The terminology used to describe the embodiments is for the purpose of describing specific embodiments and is not intended to limit the embodiments. As used in the description of the embodiments and the claims, the singular is intended to include the plural unless the context clearly dictates otherwise. The expressions and/or are used in a sense that includes all possible combinations between the terms. The expression “comprises” means that it describes the presence of features, numbers, steps, elements, and/or components and does not include additional features, numbers, steps, elements, and/or components. I never do that. Conditional expressions such as when, when, etc. used to describe the embodiments are not limited to optional cases. It is intended that when a specific condition is satisfied, the relevant action is performed or the relevant definition is interpreted in response to the specific condition.

As described above, the relevant content has been described in the best mode for carrying out the embodiments.
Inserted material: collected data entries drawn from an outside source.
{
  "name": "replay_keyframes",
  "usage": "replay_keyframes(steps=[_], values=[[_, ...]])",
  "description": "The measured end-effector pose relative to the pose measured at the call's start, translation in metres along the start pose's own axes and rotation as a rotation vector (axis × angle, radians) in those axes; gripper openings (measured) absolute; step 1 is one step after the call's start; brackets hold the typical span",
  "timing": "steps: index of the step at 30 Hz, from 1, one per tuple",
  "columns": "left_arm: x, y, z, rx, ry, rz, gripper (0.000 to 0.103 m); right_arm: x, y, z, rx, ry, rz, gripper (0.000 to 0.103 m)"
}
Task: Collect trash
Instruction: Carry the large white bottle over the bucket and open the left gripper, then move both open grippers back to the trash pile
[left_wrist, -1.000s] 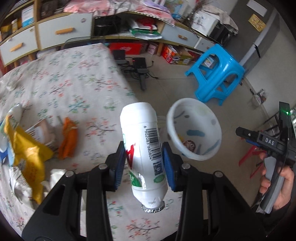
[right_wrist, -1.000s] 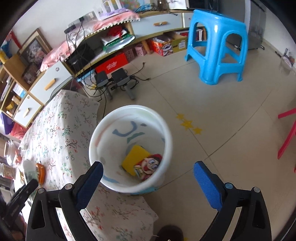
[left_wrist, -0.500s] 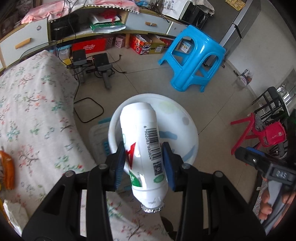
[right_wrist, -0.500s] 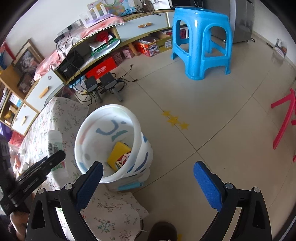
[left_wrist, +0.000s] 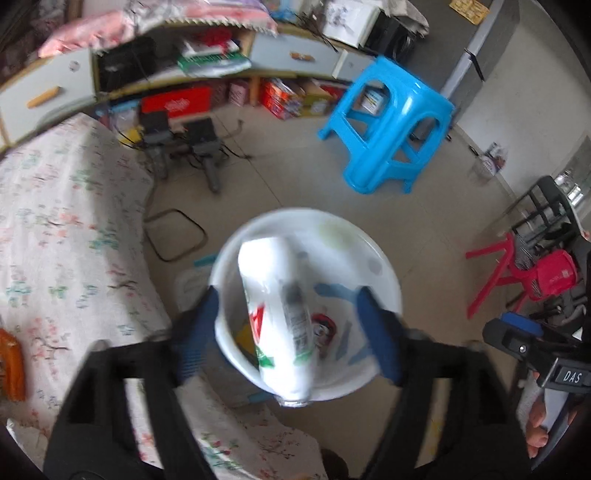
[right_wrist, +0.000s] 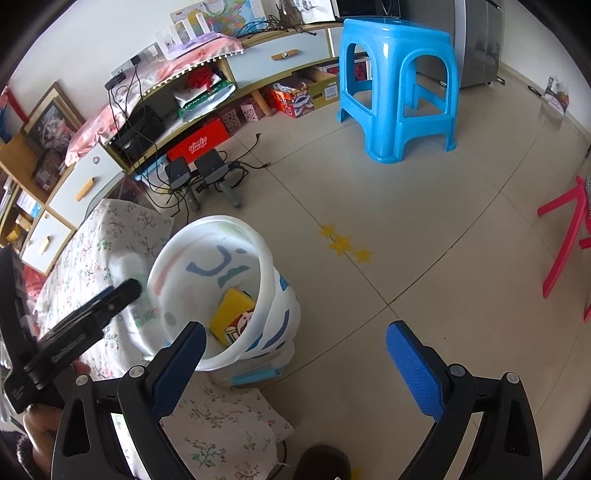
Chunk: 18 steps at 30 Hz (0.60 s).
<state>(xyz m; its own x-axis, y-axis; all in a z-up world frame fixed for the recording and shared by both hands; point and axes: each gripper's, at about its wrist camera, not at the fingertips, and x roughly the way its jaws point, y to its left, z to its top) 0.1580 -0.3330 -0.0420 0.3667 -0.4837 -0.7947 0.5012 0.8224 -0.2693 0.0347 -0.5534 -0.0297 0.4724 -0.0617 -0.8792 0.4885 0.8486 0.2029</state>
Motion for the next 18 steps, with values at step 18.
replay_keyframes(steps=[18], values=[[-0.063,0.064,-0.023,-0.055,-0.035,0.132,0.089,-0.005,0.037,-0.003,-0.069,-0.014,0.013,0.099]])
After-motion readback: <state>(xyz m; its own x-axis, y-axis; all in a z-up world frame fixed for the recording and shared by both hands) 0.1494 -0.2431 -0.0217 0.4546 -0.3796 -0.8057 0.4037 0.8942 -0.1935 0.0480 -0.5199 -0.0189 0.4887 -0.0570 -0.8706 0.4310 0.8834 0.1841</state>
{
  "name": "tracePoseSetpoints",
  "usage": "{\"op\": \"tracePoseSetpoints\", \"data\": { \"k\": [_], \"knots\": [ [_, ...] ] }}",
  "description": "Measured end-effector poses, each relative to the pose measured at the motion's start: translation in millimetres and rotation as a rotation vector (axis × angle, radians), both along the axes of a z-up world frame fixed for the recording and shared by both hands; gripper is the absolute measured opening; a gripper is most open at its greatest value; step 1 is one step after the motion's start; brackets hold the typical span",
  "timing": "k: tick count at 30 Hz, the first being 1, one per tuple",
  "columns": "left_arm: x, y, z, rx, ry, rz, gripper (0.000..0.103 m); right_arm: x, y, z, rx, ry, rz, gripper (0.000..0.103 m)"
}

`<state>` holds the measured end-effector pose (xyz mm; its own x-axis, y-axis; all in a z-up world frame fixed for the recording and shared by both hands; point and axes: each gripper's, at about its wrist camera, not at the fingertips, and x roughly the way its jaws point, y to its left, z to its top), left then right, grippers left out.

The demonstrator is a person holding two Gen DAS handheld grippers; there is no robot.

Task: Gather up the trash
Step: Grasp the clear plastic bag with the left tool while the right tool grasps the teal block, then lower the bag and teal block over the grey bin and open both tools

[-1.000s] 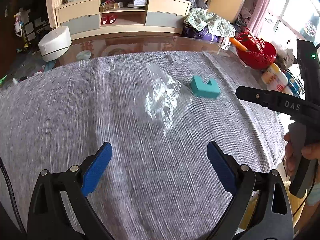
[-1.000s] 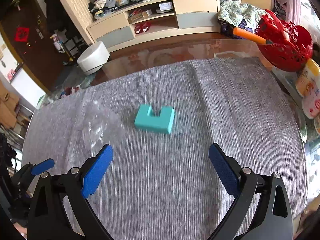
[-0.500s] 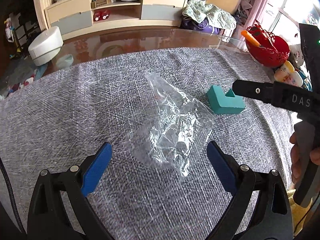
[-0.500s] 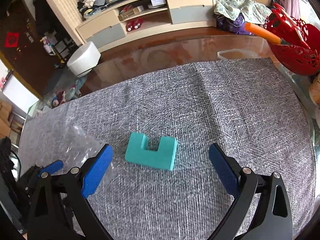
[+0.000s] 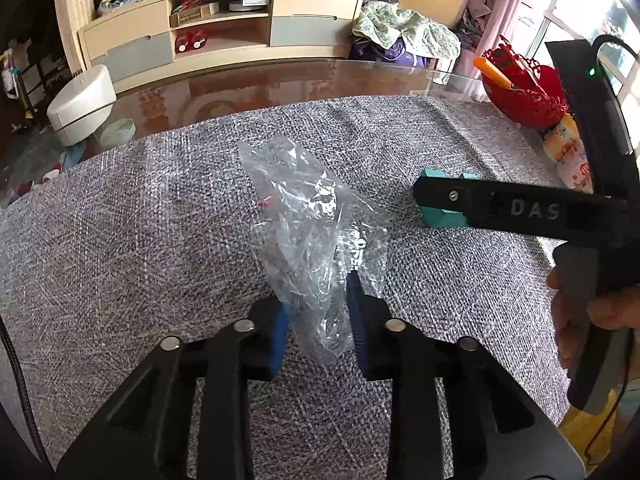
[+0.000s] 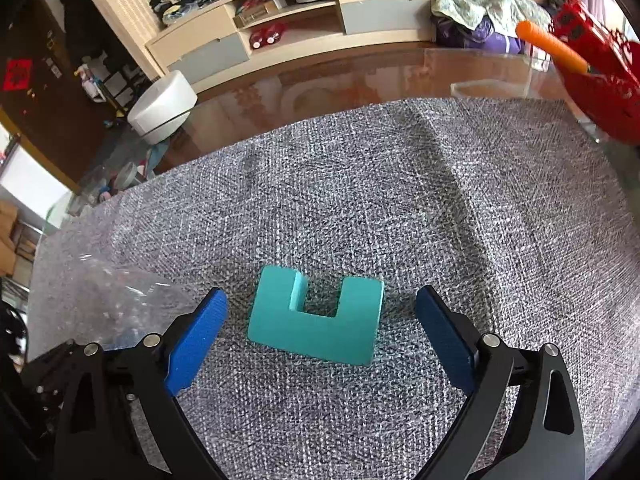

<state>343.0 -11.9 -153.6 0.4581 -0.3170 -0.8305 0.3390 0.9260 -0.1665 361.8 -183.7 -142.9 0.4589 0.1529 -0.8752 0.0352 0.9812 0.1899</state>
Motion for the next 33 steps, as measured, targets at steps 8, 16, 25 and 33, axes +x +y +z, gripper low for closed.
{"op": "tracePoseSetpoints", "data": {
  "k": [8, 16, 25, 33],
  "knots": [
    [-10.7, 14.5, 5.1, 0.019, 0.011, 0.037, 0.021, -6.8, 16.5, -1.9, -0.178, -0.081, 0.016, 0.071],
    [-45.7, 21.0, 20.4, 0.035, 0.006, 0.053, 0.020, -32.3, 3.1, 13.2, -0.093, -0.044, 0.035, 0.066],
    [-114.2, 9.6, 48.4, 0.037, -0.025, 0.064, 0.020, -112.2, 0.2, 63.3, -0.072, -0.092, 0.075, 0.066],
    [-197.1, 1.6, 59.1, 0.013, -0.039, 0.049, 0.020, -203.4, -9.7, 82.8, -0.026, -0.126, 0.097, 0.066]
  ]
}}
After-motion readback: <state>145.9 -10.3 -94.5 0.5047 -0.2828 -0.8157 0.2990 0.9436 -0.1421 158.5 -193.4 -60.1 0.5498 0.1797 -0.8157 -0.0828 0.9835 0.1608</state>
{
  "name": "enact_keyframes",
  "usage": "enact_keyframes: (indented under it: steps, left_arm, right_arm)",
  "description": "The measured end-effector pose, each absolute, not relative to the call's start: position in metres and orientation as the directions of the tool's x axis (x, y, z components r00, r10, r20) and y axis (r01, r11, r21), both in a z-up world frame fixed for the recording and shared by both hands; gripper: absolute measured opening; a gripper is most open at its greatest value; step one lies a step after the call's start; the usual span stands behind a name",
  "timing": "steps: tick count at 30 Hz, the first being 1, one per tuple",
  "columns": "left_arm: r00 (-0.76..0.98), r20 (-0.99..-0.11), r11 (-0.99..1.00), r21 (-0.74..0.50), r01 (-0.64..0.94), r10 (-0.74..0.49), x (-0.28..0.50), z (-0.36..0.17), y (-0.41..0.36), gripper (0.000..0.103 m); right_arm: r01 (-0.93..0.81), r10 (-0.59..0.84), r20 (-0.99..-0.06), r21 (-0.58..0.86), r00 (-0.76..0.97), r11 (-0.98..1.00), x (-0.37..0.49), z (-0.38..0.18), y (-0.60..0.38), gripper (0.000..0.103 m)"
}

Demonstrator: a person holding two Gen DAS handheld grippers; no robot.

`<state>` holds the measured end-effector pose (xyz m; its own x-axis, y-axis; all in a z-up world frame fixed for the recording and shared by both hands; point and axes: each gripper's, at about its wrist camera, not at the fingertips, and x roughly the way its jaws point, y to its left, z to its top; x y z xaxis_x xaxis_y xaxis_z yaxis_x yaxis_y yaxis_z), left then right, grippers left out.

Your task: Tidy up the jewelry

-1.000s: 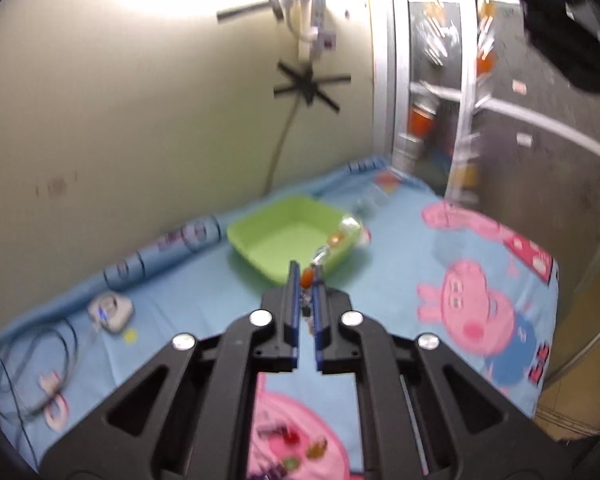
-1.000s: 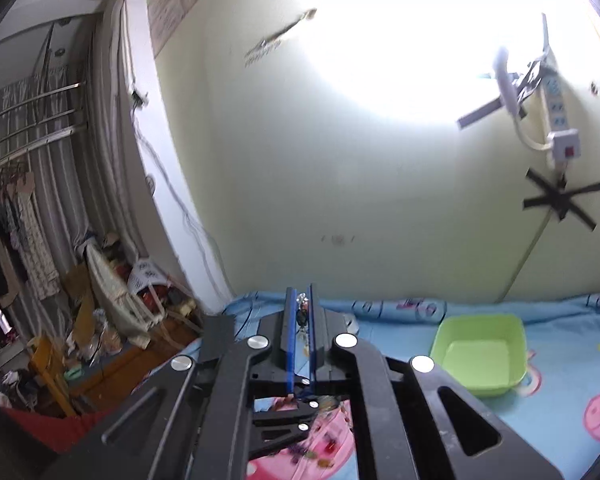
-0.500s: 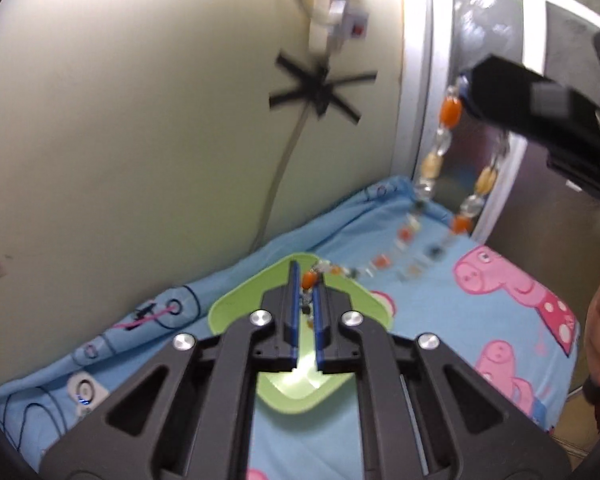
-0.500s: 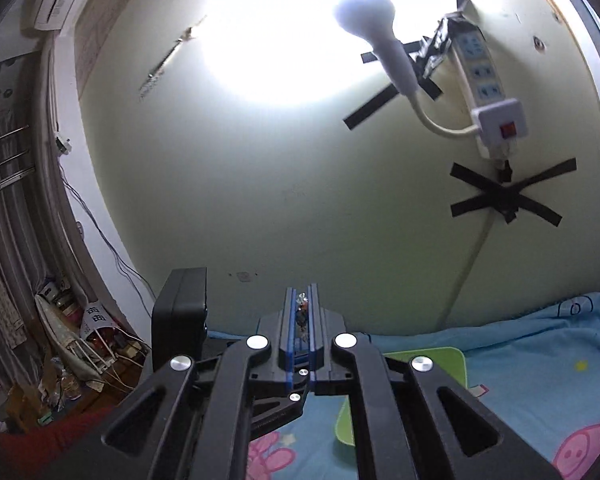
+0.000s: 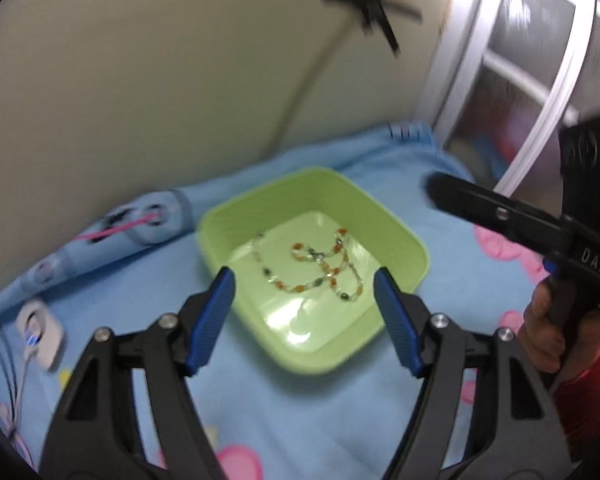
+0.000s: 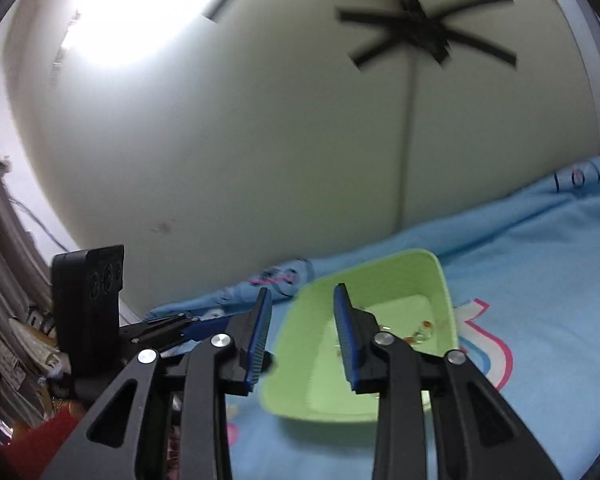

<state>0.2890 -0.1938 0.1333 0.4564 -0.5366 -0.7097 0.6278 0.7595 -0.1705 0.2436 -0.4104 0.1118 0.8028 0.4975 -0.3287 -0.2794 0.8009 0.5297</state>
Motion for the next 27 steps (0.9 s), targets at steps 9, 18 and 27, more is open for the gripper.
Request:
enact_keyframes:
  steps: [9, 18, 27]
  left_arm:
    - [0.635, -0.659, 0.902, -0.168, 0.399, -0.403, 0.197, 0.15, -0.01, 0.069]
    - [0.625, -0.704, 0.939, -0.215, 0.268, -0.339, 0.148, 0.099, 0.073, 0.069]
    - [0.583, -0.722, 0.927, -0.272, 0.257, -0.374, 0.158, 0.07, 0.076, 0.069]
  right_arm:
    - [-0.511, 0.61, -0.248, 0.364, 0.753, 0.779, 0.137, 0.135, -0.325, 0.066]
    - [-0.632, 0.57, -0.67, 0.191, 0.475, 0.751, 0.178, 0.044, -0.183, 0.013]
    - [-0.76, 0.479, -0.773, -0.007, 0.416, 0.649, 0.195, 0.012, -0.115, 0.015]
As described above, embodiments may be applied in whole or in part to 3D data transmission and reception devices and systems. A person skilled in the art may make various changes or modifications to the embodiments within the scope of the embodiments. The embodiments may include changes/variations without departing from the scope of the claims and their equivalents.

Claims

Pre-processing input mesh data to output base mesh data;

Encoding the base mesh data; and

A 3D data transmission method comprising transmitting a bitstream including the encoded mesh data and signaling information.
The method of claim 1, wherein encoding the base mesh data comprises

Splitting the reference base mesh data into subgroups;

Obtaining a motion vector between the base mesh data and the reference base mesh data on a subgroup basis; and

A 3D data transmission method comprising encoding the obtained motion vector.
The method of claim 2, wherein the motion vector is

A method of transmitting 3D data that is the average value of the motion vectors of vertices within the corresponding subgroup.
According to claim 2,

The signaling information includes information related to subgroup division.
According to claim 2,

The signaling information further includes motion vector-related information for indicating whether to omit the motion vector.
According to claim 5,

A 3D data transmission method further comprising transmitting or omitting transmission of the motion vector according to the motion vector-related information.
The method of claim 6, wherein the motion vector for which transmission is omitted is derived as a 0 vector at the receiving side.
A pre-processor that pre-processes input mesh data and outputs base mesh data;

An encoder that encodes the base mesh data; and

A 3D data transmission device comprising a transmission unit that transmits a bitstream including the encoded mesh data and signaling information.
The method of claim 8, wherein the encoder

a subgroup division unit that divides the reference base mesh data into subgroups;

a motion vector calculator that obtains a motion vector between the base mesh data and the reference base mesh data on a subgroup basis; and

A 3D data transmission device comprising an encoding unit that entropy encodes the obtained motion vector.
The method of claim 9, wherein the motion vector is

A 3D data transmission device that is the average value of the motion vectors of vertices within the subgroup.
According to clause 9,

The signaling information includes information related to subgroup division.
According to claim 11,

The signaling information further includes motion vector-related information for indicating whether to omit the motion vector.
According to claim 11,

A 3D data transmission device in which the motion vector is transmitted or transmission is omitted according to the motion vector-related information.
According to claim 13,

A 3D data transmission device in which the motion vector for which transmission is omitted is derived as a 0 vector at the receiving side.
Receiving a bitstream including encoded mesh data and signaling information;

Splitting reference mesh data into subgroups based on the signaling information and decoding the mesh data based on motion vectors in subgroup units; and

A method of receiving 3D data including rendering the decoded mesh data.